NCO netCDF Operators / Discussion / Developers: ncap is nearly ready for primetime

Charlie Zender - 2001-12-03

Hi Henry,

ncap is looking great...I'm almost speechless because it's so
powerful. The size of the contribution is so immense it's going
to take me some time just to evaluate it all.
You are now quite the Bison, flex, and NCO expert!
It's amazing to see arbitrary algebraic expressions computed
and stored in netCDF format without re-compilation.
Sure the code needs cleaning and there are a few glitches, but all the
important stuff is there or is now much easier to add.
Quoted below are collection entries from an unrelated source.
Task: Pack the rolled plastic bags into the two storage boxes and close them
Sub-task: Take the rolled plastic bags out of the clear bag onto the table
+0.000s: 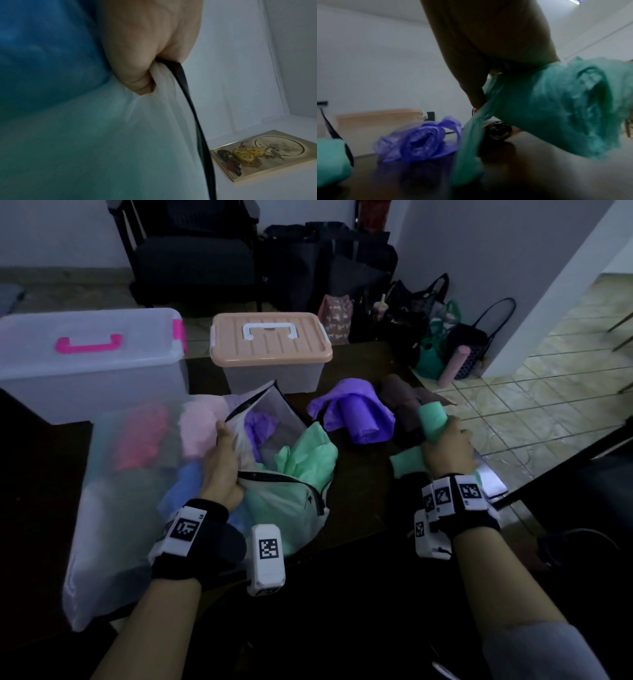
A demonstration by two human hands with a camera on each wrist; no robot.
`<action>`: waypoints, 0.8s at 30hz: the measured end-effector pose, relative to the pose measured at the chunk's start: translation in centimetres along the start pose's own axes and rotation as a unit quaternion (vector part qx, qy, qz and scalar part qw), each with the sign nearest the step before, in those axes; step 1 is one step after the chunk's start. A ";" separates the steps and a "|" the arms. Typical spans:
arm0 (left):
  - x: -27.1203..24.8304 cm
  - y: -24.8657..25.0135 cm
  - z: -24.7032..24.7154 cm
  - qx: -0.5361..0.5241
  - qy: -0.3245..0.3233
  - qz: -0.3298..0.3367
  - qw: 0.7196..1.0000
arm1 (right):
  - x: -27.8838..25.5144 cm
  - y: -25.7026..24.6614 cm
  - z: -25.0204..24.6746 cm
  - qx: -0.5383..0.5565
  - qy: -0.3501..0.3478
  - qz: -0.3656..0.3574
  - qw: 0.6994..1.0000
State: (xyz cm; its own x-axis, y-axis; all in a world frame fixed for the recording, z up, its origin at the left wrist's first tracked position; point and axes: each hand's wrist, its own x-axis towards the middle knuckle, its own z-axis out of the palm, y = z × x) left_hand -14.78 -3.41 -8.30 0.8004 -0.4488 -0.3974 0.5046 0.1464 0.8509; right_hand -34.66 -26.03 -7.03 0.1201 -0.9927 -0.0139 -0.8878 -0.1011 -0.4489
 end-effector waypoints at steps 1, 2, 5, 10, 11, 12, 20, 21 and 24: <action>-0.1 0.0 0.0 0.002 0.003 0.001 1.000 | 0.2 0.4 0.3 -0.029 -0.012 0.011 0.999; -0.1 0.0 0.0 0.001 0.005 0.002 1.000 | 0.3 0.8 0.7 -0.050 -0.021 0.020 0.998; 0.1 0.0 -0.1 -0.003 -0.002 -0.004 1.000 | 0.5 1.7 1.9 -0.106 -0.044 0.025 0.993; 0.4 -0.1 -0.3 -0.002 0.003 -0.014 1.000 | 1.0 1.5 2.7 -0.144 -0.037 0.034 0.988; 0.4 -0.1 -0.4 -0.003 0.001 -0.013 1.000 | 1.2 1.4 2.8 -0.146 -0.038 0.039 0.988; 0.4 -0.1 -0.3 -0.005 0.000 -0.013 1.000 | 1.3 1.3 2.9 -0.150 -0.042 0.042 0.987; 0.0 0.0 0.0 0.009 0.033 0.002 0.999 | 0.8 -1.0 0.5 -0.122 -0.105 0.028 0.987; -0.2 0.0 0.2 0.014 0.040 0.007 0.999 | 0.3 -1.7 0.1 -0.108 -0.087 0.011 0.990; -0.5 0.1 0.4 0.031 0.051 0.015 0.998 | -1.5 -4.8 -0.6 -0.018 0.000 -0.073 0.997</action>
State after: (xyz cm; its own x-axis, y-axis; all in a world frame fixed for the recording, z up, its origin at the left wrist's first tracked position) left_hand -15.30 -3.51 -7.90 0.8453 -0.3519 -0.4020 0.4616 0.1021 0.8812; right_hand -30.85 -24.14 -4.37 0.2487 -0.9673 0.0497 -0.8762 -0.2465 -0.4141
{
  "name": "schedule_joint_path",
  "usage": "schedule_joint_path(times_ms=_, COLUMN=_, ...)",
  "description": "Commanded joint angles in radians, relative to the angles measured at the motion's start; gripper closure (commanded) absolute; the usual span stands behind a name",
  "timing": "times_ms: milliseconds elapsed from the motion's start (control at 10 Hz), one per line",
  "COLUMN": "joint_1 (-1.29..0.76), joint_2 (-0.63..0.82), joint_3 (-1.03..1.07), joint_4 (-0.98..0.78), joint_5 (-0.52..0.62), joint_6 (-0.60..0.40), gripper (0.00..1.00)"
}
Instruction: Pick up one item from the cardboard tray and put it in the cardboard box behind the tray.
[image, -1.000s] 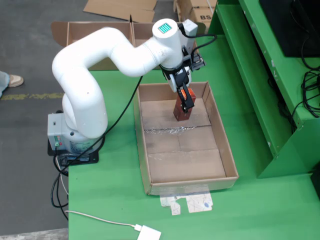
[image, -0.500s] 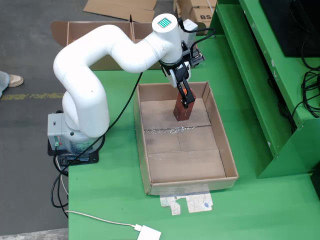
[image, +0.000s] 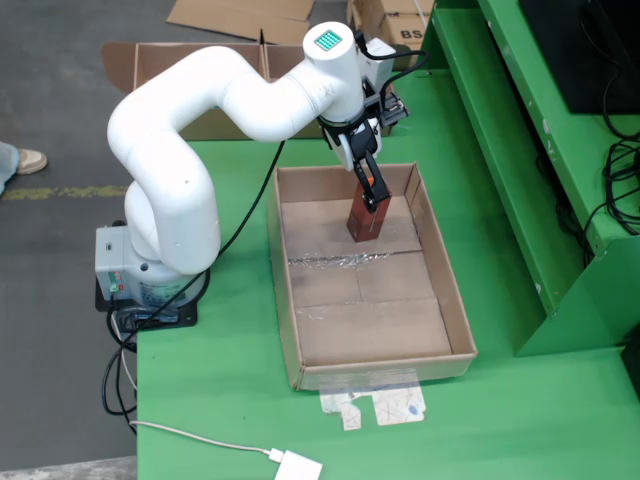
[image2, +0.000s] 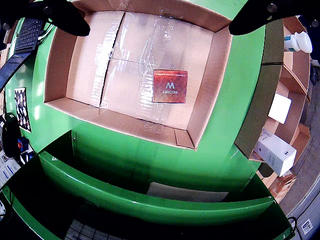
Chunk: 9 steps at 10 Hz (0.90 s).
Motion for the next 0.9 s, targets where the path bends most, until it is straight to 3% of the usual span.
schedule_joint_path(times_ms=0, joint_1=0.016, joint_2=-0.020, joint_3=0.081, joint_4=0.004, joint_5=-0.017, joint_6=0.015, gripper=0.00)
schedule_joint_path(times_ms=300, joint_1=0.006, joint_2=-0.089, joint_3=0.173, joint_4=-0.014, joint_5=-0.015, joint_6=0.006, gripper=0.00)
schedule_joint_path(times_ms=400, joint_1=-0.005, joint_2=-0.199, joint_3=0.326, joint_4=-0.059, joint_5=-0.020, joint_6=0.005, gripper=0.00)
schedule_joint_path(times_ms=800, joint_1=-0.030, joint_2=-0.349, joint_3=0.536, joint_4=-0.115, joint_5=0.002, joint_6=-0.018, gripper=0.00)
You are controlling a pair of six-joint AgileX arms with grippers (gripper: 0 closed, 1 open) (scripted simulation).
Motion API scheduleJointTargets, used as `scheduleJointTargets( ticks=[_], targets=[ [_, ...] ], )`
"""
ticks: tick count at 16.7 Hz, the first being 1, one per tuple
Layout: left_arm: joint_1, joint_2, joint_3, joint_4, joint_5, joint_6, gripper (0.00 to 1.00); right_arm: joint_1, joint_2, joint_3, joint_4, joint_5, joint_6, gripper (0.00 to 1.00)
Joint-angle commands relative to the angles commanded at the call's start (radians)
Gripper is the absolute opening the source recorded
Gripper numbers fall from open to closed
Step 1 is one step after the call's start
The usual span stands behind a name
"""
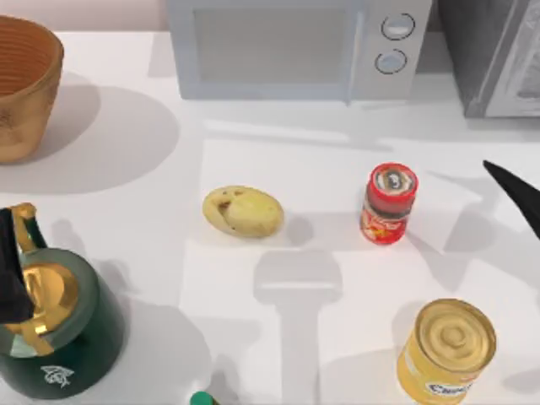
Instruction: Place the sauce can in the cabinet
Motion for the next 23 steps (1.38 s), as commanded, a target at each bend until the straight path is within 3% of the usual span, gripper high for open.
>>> scheduleJointTargets(
  ticks=[6,11,17,23],
  targets=[
    [0.000,0.000,0.000,0.000,0.000,0.000,1.00,-0.012,0.593,0.257,0.138,-0.375,-0.160,1.00],
    [0.000,0.000,0.000,0.000,0.000,0.000,1.00,-0.044,1.054,0.444,0.159,-0.582,-0.235,1.00],
    [0.000,0.000,0.000,0.000,0.000,0.000,1.00,-0.084,1.438,0.594,0.130,-0.705,-0.272,1.00],
    [0.000,0.000,0.000,0.000,0.000,0.000,1.00,-0.095,1.514,0.625,0.117,-0.723,-0.274,1.00]
  ],
)
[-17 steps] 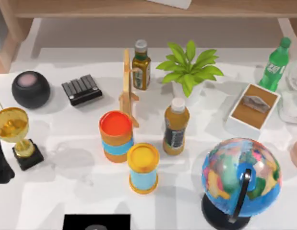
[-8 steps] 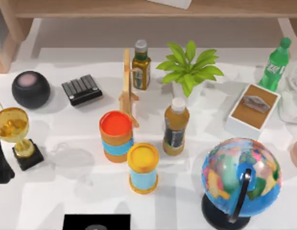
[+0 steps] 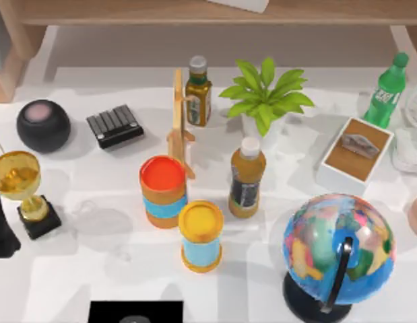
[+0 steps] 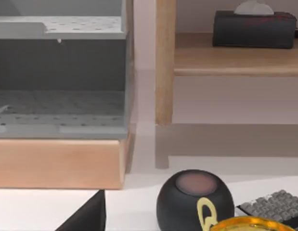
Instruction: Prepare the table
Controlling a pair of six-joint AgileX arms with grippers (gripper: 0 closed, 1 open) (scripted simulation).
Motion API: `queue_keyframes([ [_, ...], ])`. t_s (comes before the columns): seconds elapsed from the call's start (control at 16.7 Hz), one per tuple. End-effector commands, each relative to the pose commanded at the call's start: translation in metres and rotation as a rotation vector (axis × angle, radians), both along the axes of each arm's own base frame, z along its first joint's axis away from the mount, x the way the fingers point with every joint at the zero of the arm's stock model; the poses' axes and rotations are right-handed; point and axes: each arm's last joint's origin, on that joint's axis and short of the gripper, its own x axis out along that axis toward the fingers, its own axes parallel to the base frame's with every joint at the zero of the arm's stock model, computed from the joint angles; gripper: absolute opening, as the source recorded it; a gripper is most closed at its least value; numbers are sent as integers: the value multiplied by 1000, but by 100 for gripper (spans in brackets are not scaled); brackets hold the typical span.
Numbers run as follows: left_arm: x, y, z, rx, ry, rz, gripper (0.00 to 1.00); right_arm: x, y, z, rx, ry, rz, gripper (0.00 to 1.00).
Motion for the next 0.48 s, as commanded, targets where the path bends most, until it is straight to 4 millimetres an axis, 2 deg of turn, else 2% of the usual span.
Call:
queue_keyframes([
  [0.12, 0, 0, 0, 0, 0, 0, 100, 0, 0, 0, 0, 0, 0, 100],
  [0.48, 0, 0, 0, 0, 0, 0, 100, 0, 0, 0, 0, 0, 0, 55],
])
I'm very tempted to start "cleaning up" the new code (that's as
good a way to learn what you've done as any) but I want to
give you a chance to finish any loose ends. Let me know when
you're happy with the basic code and would not mind me doing
some (non-answer changing) "cleanup".

Here are some points, in no particular order, from my initial run
through your test script and code examination:

1. There are very few comments explaining what the new functions do.
A "Purpose: " line at the beginning of each function would be good.
In my opinion there is no such thing as too much documentation.
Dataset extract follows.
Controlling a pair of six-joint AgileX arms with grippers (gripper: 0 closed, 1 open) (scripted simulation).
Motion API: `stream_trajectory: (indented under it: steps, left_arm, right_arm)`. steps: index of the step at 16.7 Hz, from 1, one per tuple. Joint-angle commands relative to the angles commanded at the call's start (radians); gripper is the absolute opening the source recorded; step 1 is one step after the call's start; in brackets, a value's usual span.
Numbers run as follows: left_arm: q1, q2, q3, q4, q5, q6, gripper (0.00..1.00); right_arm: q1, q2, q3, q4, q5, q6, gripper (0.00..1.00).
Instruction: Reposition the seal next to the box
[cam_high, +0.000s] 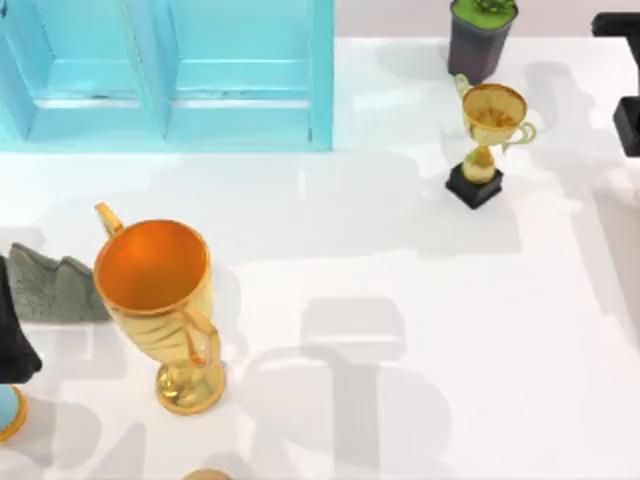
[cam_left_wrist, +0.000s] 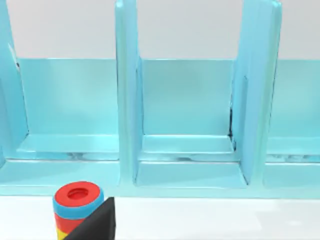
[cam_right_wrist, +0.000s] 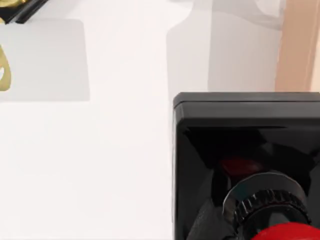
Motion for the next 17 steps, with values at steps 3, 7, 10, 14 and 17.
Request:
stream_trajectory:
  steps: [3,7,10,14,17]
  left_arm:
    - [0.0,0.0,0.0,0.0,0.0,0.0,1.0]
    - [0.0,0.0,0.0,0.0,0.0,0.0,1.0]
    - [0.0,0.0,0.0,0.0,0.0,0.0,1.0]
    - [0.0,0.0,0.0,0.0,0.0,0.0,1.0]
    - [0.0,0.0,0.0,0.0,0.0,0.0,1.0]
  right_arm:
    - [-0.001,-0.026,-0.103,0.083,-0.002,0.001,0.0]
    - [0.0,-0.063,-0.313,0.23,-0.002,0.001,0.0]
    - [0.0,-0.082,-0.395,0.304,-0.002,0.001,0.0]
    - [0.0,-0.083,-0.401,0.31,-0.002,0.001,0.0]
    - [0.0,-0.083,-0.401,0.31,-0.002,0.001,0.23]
2. The ability to mix variables and attributes is very powerful
and very useful. I did not expect you to attempt this and it is
mostly working. One thing I could not figure out, however, was how
to specify global attributes rather than variable attributes.
ncatted allows the name "global", when used in place of a variable
name, to indicate the attribute is a global attribute and not
a variable attribute. I've patched ncap.l to accept "global" to
mean a global attribute. ":att_nm" could be implemented the same way.
This is the only ncap-related patch that I have checked in.
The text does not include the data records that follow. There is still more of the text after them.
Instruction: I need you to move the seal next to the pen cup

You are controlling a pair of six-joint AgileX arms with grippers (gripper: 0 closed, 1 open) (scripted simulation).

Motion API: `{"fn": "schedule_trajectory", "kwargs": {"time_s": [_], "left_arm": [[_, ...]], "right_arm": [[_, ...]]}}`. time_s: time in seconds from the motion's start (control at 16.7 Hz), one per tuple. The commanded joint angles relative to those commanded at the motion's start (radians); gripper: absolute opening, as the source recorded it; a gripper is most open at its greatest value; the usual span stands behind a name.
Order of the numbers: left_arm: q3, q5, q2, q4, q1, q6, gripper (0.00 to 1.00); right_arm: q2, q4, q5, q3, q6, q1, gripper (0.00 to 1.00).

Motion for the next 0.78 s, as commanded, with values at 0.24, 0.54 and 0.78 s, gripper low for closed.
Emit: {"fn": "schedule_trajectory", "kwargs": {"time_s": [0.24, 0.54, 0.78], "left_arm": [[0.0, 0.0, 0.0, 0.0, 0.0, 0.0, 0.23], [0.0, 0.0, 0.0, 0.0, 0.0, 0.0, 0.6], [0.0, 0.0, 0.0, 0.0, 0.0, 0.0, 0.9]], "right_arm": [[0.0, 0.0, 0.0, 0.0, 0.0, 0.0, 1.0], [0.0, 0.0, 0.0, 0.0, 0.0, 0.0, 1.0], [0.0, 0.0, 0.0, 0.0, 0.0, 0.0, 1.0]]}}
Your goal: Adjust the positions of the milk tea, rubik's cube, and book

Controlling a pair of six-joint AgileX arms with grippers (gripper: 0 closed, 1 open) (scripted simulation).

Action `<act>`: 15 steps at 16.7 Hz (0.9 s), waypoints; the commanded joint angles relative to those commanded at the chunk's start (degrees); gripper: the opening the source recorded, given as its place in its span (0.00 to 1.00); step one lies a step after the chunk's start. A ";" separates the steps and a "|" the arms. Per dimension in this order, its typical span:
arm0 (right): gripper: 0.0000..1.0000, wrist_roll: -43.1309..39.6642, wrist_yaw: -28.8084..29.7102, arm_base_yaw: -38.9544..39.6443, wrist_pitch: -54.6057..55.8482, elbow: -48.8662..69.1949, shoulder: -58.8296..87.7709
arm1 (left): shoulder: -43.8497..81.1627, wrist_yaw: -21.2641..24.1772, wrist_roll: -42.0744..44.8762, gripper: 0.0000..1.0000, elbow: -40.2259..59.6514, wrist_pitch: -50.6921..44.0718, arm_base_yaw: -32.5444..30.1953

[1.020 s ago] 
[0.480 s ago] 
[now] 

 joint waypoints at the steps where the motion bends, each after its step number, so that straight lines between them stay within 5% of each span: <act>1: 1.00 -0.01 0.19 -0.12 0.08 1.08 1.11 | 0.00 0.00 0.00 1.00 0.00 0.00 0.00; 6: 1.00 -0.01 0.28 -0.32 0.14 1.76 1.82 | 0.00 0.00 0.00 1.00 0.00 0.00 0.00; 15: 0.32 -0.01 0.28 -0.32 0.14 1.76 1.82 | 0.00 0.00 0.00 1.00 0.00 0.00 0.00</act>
3. Attributes can be zero or one-dimensional.
ncatted infastructure supports both fully, but ncap has
the problem that one dimension attributes cannot be converted
to variables. Presumably this is difficult because there is no
existing dimension corresponding to the number of elements
in the attribute so ncap would have to generate (and name)
the new dimensions on the fly. It seems like it should be
easier, however to allow one dimensional attributes to be
defined from one-dimensional variables, since all the
required sizes exist. Do you think this is relatively straightforward?

4. One of the most desirable new features would be the ability
NOT to copy non-derived variables into the output file. In other
words to make it possible for the output file to be composed
entirely of variables that occur on the LHS of statements in
the input script (plus any associated coordinates, of course).
Unless I am mistaken this capability does not currently exist.
Do you feel like taking on this task or should I?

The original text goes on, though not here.